TASK DIRECTIONS ▸ Every line below needs to be transcribed without alteration, and no image may be carried over.

(Extracted data entries)
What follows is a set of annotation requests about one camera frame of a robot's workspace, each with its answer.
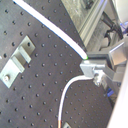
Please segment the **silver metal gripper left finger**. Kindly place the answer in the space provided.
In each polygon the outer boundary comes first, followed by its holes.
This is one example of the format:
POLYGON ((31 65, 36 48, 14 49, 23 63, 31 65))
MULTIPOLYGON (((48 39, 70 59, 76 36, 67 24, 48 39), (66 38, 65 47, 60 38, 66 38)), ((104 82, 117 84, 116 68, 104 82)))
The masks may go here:
POLYGON ((86 77, 92 78, 96 86, 109 86, 115 94, 119 93, 120 85, 125 72, 124 66, 118 66, 115 71, 110 69, 105 63, 85 63, 80 64, 80 68, 86 77))

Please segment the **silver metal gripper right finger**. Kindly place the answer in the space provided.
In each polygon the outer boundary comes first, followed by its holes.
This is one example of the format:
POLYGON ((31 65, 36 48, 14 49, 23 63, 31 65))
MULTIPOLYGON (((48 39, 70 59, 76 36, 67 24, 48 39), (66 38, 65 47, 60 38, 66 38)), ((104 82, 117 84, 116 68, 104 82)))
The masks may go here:
POLYGON ((90 59, 106 59, 110 67, 114 67, 128 60, 128 40, 120 40, 107 49, 97 52, 88 52, 90 59))

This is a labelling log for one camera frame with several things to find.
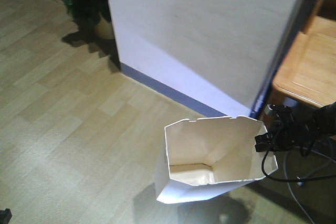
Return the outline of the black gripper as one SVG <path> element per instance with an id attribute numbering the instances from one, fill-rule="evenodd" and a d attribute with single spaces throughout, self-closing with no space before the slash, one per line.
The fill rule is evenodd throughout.
<path id="1" fill-rule="evenodd" d="M 278 116 L 269 133 L 255 136 L 256 152 L 285 152 L 294 147 L 312 145 L 319 136 L 319 126 L 313 118 L 298 121 L 289 114 Z"/>

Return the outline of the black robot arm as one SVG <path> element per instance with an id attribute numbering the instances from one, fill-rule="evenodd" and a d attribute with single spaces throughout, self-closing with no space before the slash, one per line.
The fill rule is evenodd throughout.
<path id="1" fill-rule="evenodd" d="M 265 111 L 277 119 L 267 133 L 255 136 L 257 152 L 288 151 L 311 144 L 320 137 L 335 136 L 335 103 L 314 110 L 302 122 L 297 121 L 292 108 L 285 105 L 269 104 Z"/>

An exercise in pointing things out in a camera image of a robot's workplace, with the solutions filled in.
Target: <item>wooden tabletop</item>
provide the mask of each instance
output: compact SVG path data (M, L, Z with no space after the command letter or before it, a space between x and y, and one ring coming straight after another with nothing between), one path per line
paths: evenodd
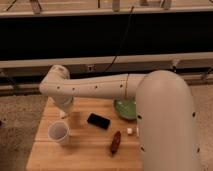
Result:
M87 123L91 112L109 118L108 130ZM60 120L59 109L51 99L45 107L27 171L141 171L139 139L128 136L128 127L136 129L136 121L121 119L112 100L75 98L72 113L65 119L71 129L68 146L62 147L47 137L51 123ZM116 131L121 132L118 152L112 156L109 146Z

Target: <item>black cable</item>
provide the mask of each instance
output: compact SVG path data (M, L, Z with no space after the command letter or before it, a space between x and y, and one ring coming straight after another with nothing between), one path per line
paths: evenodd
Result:
M128 23L127 23L127 26L126 26L126 30L125 30L123 39L121 40L120 46L119 46L119 48L118 48L118 50L117 50L117 52L115 54L115 57L112 60L112 62L106 67L106 69L103 71L103 73L108 71L111 68L111 66L115 63L115 60L117 59L117 57L120 55L121 49L122 49L122 47L123 47L123 45L124 45L124 43L126 41L128 33L129 33L129 28L130 28L130 25L131 25L131 19L132 19L133 10L134 10L134 6L132 6L131 11L129 13L129 18L128 18Z

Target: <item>black panel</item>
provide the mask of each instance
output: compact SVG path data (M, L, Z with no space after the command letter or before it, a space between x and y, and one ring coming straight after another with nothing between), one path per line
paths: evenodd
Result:
M128 15L0 19L1 60L113 56ZM121 55L213 51L213 12L135 14Z

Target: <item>red object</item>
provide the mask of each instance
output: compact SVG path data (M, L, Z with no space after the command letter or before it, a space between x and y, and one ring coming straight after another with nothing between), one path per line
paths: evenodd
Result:
M117 131L112 140L112 144L110 146L110 151L112 154L115 154L118 151L119 145L121 142L121 132Z

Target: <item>speckled floor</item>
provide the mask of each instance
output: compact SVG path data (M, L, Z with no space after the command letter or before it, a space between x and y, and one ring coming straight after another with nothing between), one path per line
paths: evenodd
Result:
M40 123L46 98L0 97L0 170L23 171Z
M213 171L213 85L191 86L197 109L201 160ZM0 170L24 171L46 98L0 97Z

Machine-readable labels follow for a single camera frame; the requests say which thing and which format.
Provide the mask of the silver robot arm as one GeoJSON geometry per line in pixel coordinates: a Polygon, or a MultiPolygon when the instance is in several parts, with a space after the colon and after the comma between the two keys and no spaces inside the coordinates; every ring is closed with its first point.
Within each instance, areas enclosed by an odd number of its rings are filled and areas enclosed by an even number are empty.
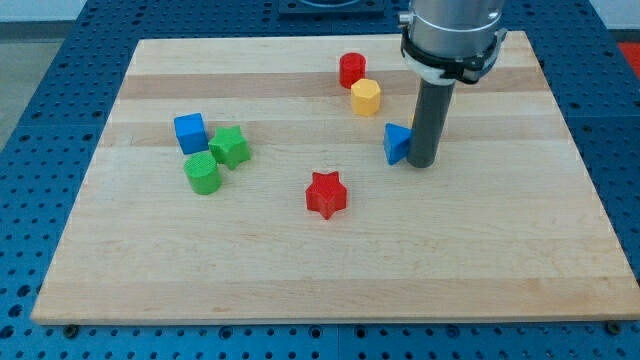
{"type": "Polygon", "coordinates": [[[398,14],[401,54],[434,86],[475,84],[494,67],[506,37],[504,0],[411,0],[398,14]]]}

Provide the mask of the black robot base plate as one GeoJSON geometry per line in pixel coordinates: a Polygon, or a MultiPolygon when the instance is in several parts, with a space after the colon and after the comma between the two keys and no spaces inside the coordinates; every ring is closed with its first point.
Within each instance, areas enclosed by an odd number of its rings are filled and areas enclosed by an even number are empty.
{"type": "Polygon", "coordinates": [[[383,0],[277,0],[280,15],[380,14],[383,0]]]}

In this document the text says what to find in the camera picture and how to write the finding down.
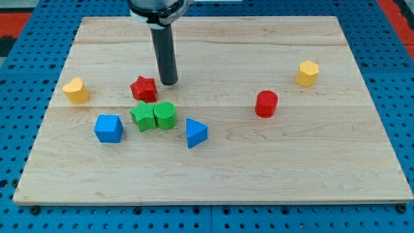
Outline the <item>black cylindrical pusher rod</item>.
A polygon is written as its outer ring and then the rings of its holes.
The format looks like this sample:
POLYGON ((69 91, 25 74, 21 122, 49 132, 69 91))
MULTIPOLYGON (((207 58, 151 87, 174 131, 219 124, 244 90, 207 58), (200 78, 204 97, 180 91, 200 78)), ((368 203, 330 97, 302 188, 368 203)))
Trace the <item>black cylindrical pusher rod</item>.
POLYGON ((160 82, 174 85, 178 81, 177 64, 171 25, 163 29, 151 29, 160 82))

OUTPUT OF THE EXERCISE ▸
What follows is a set of annotation requests about one camera frame of a robot's workspace, each with its answer.
Please segment the **silver metal gripper left finger**. Kindly place the answer in the space provided.
In each polygon the outer boundary comes first, followed by its holes.
This is one example of the format:
POLYGON ((31 65, 36 48, 14 49, 23 63, 31 65))
MULTIPOLYGON (((48 39, 70 59, 76 36, 67 24, 48 39), (66 38, 65 47, 60 38, 66 38)), ((104 82, 117 84, 116 68, 104 82)))
The masks may go here:
POLYGON ((86 77, 92 78, 96 86, 109 86, 115 94, 119 93, 120 85, 125 72, 124 66, 118 66, 115 71, 110 69, 105 63, 85 63, 80 64, 80 68, 86 77))

Please segment the **silver metal gripper right finger**. Kindly place the answer in the space provided.
In each polygon the outer boundary comes first, followed by its holes.
This is one example of the format:
POLYGON ((31 65, 36 48, 14 49, 23 63, 31 65))
MULTIPOLYGON (((48 39, 70 59, 76 36, 67 24, 48 39), (66 38, 65 47, 60 38, 66 38)), ((104 82, 117 84, 116 68, 104 82)))
The masks may go here:
POLYGON ((90 59, 106 59, 110 67, 114 67, 128 60, 128 40, 120 40, 107 49, 97 52, 88 52, 90 59))

This is a labelling log for one camera frame with several things to find.
Return the outline of the black gripper as one SVG <path> element per instance with an id attribute numbering the instances from one, fill-rule="evenodd" and a d attribute with single spaces throughout, self-closing with no space before the slash, one per line.
The fill rule is evenodd throughout.
<path id="1" fill-rule="evenodd" d="M 278 116 L 269 133 L 255 136 L 256 152 L 285 152 L 294 147 L 312 145 L 319 136 L 319 126 L 313 118 L 298 121 L 289 114 Z"/>

Return the outline of the black robot arm as one SVG <path> element per instance with an id attribute numbering the instances from one, fill-rule="evenodd" and a d attribute with single spaces throughout, self-closing with no space before the slash, one per line.
The fill rule is evenodd throughout.
<path id="1" fill-rule="evenodd" d="M 265 111 L 277 119 L 267 133 L 255 136 L 257 152 L 288 151 L 311 144 L 320 137 L 335 136 L 335 103 L 314 110 L 302 122 L 297 121 L 292 108 L 285 105 L 269 104 Z"/>

An exercise in pointing things out in a camera image of a robot's workplace, with the solutions filled in.
Target: <item>wooden tabletop</item>
provide the mask of each instance
output: compact SVG path data (M, L, Z with no space after the command letter or before it, a space between x and y, and one ring coming straight after another with nothing between), one path per line
paths: evenodd
Result:
M87 123L91 112L109 118L108 130ZM60 120L59 109L51 99L45 107L27 171L141 171L139 139L128 136L128 127L136 129L136 121L121 119L112 100L75 98L72 113L65 119L71 129L68 146L62 147L47 137L51 123ZM116 131L121 132L118 152L112 156L109 146Z

Target: <item>black cable</item>
provide the mask of each instance
output: compact SVG path data (M, L, Z with no space after the command letter or before it, a space between x and y, and one ring coming straight after another with nothing between), one path per line
paths: evenodd
Result:
M128 23L127 23L127 26L126 26L126 30L125 30L123 39L121 40L120 46L119 46L119 48L118 48L118 50L117 50L117 52L115 54L115 57L112 60L112 62L106 67L106 69L103 71L103 73L108 71L111 68L111 66L115 63L115 60L117 59L117 57L120 55L121 49L122 49L122 47L123 47L123 45L124 45L124 43L126 41L128 33L129 33L129 28L130 28L130 25L131 25L131 19L132 19L133 10L134 10L134 6L132 6L131 11L129 13L129 18L128 18Z

Target: <item>black panel</item>
provide the mask of each instance
output: compact SVG path data (M, L, Z with no space after the command letter or before it, a space between x and y, and one ring coming straight after another with nothing between), one path per line
paths: evenodd
Result:
M128 15L0 19L1 60L113 56ZM121 55L213 51L213 12L135 14Z

Target: <item>red object</item>
provide the mask of each instance
output: compact SVG path data (M, L, Z with no space after the command letter or before it, a space between x and y, and one ring coming straight after another with nothing between), one path per line
paths: evenodd
Result:
M117 131L112 140L112 144L110 146L110 151L112 154L115 154L118 151L119 145L121 142L121 132Z

Target: <item>speckled floor</item>
provide the mask of each instance
output: compact SVG path data (M, L, Z with no space after the command letter or before it, a space between x and y, and one ring coming straight after another with nothing between), one path per line
paths: evenodd
Result:
M40 123L46 98L0 97L0 170L23 171Z
M213 171L213 85L191 86L197 109L201 160ZM0 170L24 171L46 98L0 97Z

Machine-readable labels follow for a single camera frame; the requests say which thing and which format.
Provide the mask of the silver robot arm as one GeoJSON geometry per line in pixel coordinates: a Polygon, or a MultiPolygon when the instance is in several parts, with a space after the colon and after the comma between the two keys and no spaces inside the coordinates; every ring is closed with its first point.
Within each instance, areas enclosed by an odd number of its rings are filled and areas enclosed by an even number are empty.
{"type": "Polygon", "coordinates": [[[398,14],[401,54],[434,86],[475,84],[494,67],[506,37],[504,0],[411,0],[398,14]]]}

Provide the mask of the black robot base plate as one GeoJSON geometry per line in pixel coordinates: a Polygon, or a MultiPolygon when the instance is in several parts, with a space after the colon and after the comma between the two keys and no spaces inside the coordinates; every ring is closed with its first point.
Within each instance, areas enclosed by an odd number of its rings are filled and areas enclosed by an even number are empty.
{"type": "Polygon", "coordinates": [[[383,0],[277,0],[280,15],[380,14],[383,0]]]}

In this document the text says what to find in the camera picture and how to write the finding down.
Outline the <item>black cylindrical pusher rod</item>.
A polygon is written as its outer ring and then the rings of its holes.
The format looks like this sample:
POLYGON ((69 91, 25 74, 21 122, 49 132, 69 91))
MULTIPOLYGON (((207 58, 151 87, 174 131, 219 124, 244 90, 207 58), (200 78, 204 97, 180 91, 200 78)), ((368 203, 330 97, 302 188, 368 203)))
Trace the <item>black cylindrical pusher rod</item>.
POLYGON ((160 82, 174 85, 178 81, 177 64, 171 25, 163 29, 151 29, 160 82))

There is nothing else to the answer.